Only one stretch of the records below should be repeated. It starts with the line containing "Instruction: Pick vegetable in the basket" and goes on through the line containing "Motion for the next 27", exactly as written.

^^^^

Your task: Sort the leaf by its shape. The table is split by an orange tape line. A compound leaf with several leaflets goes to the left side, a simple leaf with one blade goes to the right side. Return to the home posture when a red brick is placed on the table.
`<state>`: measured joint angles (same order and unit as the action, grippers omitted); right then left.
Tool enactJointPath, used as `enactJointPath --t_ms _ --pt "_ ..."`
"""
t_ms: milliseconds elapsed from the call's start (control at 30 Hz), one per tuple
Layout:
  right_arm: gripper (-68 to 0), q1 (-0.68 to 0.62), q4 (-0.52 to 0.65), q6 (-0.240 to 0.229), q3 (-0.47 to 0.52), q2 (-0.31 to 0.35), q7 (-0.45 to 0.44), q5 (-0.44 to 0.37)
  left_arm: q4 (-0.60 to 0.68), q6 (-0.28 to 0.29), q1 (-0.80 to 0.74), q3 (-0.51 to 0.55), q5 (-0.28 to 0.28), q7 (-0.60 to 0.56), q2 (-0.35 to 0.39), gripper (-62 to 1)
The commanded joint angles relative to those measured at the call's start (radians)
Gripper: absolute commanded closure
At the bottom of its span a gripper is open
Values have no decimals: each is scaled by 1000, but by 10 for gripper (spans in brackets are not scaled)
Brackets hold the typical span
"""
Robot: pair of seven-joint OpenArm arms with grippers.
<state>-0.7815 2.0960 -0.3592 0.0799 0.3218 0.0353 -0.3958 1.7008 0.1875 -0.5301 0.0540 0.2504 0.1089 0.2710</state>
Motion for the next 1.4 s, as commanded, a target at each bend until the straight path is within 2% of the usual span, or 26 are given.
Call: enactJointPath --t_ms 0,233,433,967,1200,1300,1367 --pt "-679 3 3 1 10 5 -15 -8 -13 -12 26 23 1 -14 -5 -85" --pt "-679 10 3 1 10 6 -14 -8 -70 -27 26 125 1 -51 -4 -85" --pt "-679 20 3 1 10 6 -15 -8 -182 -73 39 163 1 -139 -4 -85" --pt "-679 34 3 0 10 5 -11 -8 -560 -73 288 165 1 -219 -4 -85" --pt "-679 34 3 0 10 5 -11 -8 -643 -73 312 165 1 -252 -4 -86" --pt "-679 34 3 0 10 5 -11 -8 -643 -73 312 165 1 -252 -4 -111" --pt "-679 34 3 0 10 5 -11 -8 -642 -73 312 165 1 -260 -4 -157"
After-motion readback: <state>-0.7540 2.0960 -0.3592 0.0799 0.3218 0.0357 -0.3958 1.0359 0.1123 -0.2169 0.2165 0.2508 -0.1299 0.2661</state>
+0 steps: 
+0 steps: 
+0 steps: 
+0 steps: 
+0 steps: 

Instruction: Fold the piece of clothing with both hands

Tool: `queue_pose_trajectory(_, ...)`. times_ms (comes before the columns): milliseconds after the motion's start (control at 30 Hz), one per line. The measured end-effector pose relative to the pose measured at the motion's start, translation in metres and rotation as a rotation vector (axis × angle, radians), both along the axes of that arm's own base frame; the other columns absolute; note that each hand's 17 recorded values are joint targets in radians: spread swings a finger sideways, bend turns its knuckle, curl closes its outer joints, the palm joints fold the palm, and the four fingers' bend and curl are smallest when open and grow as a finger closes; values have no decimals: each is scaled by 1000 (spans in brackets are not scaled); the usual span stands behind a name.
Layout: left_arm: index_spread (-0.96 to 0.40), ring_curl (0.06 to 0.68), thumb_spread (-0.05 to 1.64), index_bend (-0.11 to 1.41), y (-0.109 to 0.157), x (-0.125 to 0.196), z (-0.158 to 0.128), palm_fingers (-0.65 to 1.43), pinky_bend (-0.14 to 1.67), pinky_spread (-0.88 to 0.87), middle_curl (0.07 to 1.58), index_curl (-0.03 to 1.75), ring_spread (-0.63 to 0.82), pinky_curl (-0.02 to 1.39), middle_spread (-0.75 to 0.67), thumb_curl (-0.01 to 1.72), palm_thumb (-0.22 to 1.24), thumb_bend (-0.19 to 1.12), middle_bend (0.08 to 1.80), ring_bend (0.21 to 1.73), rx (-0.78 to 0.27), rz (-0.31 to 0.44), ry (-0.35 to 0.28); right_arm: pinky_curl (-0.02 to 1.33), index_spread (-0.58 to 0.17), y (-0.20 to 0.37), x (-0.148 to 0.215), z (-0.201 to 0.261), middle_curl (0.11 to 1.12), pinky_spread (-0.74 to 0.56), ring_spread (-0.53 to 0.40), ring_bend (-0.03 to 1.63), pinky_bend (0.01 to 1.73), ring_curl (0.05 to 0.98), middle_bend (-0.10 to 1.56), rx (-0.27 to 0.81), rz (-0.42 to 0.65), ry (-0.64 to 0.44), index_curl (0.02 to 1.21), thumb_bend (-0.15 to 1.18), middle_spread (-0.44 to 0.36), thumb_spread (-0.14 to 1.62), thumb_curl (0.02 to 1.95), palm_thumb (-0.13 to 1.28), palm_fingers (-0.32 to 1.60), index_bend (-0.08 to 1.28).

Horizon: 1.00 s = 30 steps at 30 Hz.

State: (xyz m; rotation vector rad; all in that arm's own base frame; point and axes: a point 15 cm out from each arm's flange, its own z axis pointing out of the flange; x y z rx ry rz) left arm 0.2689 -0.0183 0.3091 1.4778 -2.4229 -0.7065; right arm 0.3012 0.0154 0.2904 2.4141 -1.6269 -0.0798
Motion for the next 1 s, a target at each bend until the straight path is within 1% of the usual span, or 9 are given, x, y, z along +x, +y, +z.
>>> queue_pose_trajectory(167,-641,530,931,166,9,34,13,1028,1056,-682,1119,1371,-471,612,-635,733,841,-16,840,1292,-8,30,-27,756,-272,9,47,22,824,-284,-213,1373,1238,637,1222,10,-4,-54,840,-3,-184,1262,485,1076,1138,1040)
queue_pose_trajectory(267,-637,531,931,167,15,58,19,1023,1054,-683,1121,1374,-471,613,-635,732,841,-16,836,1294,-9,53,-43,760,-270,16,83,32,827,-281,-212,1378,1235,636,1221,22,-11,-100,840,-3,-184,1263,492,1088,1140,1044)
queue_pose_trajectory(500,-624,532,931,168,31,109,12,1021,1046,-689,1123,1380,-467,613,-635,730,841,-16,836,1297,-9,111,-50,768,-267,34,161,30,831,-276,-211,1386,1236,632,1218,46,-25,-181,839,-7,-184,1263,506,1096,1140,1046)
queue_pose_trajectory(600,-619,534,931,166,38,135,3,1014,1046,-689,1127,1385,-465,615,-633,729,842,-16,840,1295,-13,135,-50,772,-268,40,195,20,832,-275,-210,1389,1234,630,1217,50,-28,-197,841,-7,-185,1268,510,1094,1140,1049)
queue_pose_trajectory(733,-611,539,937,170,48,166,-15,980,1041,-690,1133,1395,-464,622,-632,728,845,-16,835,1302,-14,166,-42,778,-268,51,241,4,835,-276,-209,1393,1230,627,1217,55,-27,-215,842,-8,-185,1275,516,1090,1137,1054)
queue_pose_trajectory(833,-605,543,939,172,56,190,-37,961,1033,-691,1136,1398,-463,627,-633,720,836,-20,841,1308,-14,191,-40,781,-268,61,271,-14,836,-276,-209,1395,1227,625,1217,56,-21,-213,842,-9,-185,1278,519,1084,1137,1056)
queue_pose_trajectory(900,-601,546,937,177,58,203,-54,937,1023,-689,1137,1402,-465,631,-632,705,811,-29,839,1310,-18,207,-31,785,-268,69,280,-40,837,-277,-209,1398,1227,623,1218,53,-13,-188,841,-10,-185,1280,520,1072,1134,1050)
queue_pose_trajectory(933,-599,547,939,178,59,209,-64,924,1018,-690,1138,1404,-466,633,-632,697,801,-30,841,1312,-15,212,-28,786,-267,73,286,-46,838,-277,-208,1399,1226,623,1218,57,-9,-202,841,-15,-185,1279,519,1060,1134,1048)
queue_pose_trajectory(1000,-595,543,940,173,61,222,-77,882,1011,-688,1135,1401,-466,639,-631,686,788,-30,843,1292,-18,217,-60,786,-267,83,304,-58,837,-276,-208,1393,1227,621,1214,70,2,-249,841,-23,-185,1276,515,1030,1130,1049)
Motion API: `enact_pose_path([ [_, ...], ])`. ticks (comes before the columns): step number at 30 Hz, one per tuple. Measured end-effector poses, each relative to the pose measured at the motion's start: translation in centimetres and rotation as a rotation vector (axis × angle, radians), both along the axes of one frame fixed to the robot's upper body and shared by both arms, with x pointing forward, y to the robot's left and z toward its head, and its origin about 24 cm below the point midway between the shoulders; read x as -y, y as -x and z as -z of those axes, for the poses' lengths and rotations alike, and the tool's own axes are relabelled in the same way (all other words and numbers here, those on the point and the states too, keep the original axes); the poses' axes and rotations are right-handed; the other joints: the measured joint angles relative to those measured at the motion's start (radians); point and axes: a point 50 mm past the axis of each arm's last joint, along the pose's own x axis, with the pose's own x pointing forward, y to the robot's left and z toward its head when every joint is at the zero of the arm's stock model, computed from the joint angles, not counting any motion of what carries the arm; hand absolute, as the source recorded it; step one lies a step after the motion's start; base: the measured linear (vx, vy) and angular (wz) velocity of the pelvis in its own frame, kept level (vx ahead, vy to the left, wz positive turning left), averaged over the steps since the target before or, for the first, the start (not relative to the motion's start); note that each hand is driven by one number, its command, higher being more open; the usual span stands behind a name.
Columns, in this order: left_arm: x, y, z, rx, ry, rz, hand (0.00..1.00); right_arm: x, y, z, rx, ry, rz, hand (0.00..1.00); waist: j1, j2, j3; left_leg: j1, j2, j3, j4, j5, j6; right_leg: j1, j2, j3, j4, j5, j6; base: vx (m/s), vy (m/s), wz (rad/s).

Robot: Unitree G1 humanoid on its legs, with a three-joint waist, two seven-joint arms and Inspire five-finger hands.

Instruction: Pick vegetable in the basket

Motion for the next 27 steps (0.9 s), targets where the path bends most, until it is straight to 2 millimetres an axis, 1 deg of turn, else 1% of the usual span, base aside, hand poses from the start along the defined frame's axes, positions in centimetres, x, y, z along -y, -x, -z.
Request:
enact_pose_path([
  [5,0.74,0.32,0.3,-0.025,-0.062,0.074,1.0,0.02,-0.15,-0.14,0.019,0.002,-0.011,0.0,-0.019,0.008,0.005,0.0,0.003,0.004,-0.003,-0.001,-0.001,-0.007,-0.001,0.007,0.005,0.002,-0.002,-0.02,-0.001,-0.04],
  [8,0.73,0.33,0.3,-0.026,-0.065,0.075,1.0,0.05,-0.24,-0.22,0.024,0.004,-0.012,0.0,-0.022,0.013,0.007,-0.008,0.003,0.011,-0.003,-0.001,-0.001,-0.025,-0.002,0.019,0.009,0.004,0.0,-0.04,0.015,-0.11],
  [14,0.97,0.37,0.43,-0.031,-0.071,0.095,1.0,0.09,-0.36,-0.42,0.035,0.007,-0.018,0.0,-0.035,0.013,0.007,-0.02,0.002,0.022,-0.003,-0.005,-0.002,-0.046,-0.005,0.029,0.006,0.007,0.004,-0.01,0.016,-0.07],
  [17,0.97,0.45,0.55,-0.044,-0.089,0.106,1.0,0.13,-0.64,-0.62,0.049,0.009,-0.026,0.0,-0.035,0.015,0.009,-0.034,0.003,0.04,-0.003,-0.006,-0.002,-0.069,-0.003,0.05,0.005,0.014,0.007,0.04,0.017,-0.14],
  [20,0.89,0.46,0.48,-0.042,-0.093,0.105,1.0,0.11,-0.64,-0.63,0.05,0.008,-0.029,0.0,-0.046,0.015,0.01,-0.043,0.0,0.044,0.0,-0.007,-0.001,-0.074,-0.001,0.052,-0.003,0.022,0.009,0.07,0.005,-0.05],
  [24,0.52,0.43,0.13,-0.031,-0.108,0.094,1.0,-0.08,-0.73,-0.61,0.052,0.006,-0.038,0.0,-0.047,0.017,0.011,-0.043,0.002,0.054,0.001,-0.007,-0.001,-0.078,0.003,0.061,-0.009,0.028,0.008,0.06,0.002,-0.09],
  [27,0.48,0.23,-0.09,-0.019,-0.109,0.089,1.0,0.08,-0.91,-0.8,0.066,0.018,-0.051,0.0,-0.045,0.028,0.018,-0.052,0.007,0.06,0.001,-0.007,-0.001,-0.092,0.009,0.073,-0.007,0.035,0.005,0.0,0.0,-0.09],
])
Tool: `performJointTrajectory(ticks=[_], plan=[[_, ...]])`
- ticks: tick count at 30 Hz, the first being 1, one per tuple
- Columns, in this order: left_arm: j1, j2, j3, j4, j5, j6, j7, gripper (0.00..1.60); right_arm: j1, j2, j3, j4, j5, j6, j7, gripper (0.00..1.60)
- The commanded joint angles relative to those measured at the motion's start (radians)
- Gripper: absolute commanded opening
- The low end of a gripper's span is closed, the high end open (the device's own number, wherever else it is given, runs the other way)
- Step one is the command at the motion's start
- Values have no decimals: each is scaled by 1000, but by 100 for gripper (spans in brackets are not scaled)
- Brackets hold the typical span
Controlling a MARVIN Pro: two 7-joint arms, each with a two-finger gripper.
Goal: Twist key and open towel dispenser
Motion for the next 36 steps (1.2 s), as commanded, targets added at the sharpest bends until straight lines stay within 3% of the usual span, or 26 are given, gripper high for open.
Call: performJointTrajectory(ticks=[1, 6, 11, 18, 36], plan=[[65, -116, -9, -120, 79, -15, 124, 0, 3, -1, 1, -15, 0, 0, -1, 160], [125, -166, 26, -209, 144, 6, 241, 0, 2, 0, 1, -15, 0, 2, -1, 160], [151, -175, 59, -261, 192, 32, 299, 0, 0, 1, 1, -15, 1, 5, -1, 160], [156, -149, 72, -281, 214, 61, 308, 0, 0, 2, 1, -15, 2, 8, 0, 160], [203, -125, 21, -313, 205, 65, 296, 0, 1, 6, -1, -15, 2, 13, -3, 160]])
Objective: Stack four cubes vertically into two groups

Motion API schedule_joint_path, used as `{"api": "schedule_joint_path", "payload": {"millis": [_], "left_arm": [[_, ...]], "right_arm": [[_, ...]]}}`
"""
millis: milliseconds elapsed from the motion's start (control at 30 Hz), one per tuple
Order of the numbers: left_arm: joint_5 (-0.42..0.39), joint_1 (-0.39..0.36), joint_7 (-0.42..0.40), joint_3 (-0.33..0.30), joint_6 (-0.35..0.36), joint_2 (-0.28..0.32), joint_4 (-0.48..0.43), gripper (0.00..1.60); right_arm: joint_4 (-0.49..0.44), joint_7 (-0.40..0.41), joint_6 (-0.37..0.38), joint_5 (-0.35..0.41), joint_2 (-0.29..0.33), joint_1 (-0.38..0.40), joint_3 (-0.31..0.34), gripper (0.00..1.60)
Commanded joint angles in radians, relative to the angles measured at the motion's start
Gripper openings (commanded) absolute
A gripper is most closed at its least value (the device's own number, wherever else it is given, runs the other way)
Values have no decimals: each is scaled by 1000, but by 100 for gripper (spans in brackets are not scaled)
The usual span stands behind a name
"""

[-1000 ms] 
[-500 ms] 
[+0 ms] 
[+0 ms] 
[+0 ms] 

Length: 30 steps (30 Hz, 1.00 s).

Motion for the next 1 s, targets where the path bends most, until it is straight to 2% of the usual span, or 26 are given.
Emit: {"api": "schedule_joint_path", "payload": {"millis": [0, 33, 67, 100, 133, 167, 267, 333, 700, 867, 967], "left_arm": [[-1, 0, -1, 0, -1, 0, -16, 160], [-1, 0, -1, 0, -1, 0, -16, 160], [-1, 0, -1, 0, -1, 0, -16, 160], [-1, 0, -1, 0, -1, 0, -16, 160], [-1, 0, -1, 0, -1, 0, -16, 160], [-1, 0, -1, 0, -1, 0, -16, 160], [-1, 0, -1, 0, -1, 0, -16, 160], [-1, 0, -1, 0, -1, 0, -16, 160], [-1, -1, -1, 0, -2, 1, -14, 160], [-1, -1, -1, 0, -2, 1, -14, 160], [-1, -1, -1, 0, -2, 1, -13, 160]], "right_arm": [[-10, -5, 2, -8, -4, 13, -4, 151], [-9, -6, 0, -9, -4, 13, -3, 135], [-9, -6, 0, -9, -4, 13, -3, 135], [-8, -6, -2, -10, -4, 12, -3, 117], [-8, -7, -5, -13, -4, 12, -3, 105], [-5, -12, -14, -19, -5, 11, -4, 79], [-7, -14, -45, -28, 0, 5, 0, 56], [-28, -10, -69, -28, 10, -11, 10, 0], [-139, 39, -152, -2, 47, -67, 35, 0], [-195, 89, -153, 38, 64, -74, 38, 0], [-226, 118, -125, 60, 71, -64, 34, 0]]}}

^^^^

* [RESPONSE TO THE TASK]:
Instruction: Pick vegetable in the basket

Motion for the next 27 steps (0.9 s), targets where the path bends most, until it is straight to 2 millimetres an axis, 1 deg of turn, else 1% of the usual span, base aside, hand poses from the start along the defined frame's axes, positions in centimetres, x, y, z along -y, -x, -z.

There is nothing further in this answer.